Please retype all the data below exactly, line for line.

——————————

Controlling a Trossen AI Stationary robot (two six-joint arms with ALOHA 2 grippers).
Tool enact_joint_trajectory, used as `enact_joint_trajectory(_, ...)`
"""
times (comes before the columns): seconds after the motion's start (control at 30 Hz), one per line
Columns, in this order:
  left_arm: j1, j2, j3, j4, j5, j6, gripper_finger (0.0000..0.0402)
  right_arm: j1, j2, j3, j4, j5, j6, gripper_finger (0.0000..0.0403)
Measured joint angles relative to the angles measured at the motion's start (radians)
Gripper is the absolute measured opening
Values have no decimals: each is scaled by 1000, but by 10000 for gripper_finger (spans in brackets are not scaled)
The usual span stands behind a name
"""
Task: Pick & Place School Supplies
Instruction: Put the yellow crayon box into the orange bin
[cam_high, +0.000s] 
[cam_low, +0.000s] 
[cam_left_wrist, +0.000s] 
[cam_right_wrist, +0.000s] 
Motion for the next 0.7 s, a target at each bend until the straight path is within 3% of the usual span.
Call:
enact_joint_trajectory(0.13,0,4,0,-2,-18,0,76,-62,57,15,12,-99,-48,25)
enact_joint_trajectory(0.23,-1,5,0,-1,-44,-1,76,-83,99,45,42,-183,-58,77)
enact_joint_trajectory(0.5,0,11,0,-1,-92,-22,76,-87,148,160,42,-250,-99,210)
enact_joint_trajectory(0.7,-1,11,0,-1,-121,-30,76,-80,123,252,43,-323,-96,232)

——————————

RESPONSE AREA =>
Controlling a Trossen AI Stationary robot (two six-joint arms with ALOHA 2 grippers).
Tool enact_joint_trajectory, used as `enact_joint_trajectory(_, ...)`
"""
times (comes before the columns): seconds after the motion's start (control at 30 Hz), one per line
Columns, in this order:
  left_arm: j1, j2, j3, j4, j5, j6, gripper_finger (0.0000..0.0402)
  right_arm: j1, j2, j3, j4, j5, j6, gripper_finger (0.0000..0.0403)
Measured joint angles relative to the angles measured at the motion's start (radians)
Gripper is the absolute measured opening
Values have no decimals: each is scaled by 1000, but by 10000 for gripper_finger (spans in brackets are not scaled)
The usual span stands behind a name
"""
Task: Pick & Place School Supplies
Instruction: Put the yellow crayon box into the orange bin
[cam_high, +0.000s] 
[cam_low, +0.000s] 
[cam_left_wrist, +0.000s] 
[cam_right_wrist, +0.000s] 
Motion for the next 0.7 s, a target at each bend until the straight path is within 3% of the usual span.
Call:
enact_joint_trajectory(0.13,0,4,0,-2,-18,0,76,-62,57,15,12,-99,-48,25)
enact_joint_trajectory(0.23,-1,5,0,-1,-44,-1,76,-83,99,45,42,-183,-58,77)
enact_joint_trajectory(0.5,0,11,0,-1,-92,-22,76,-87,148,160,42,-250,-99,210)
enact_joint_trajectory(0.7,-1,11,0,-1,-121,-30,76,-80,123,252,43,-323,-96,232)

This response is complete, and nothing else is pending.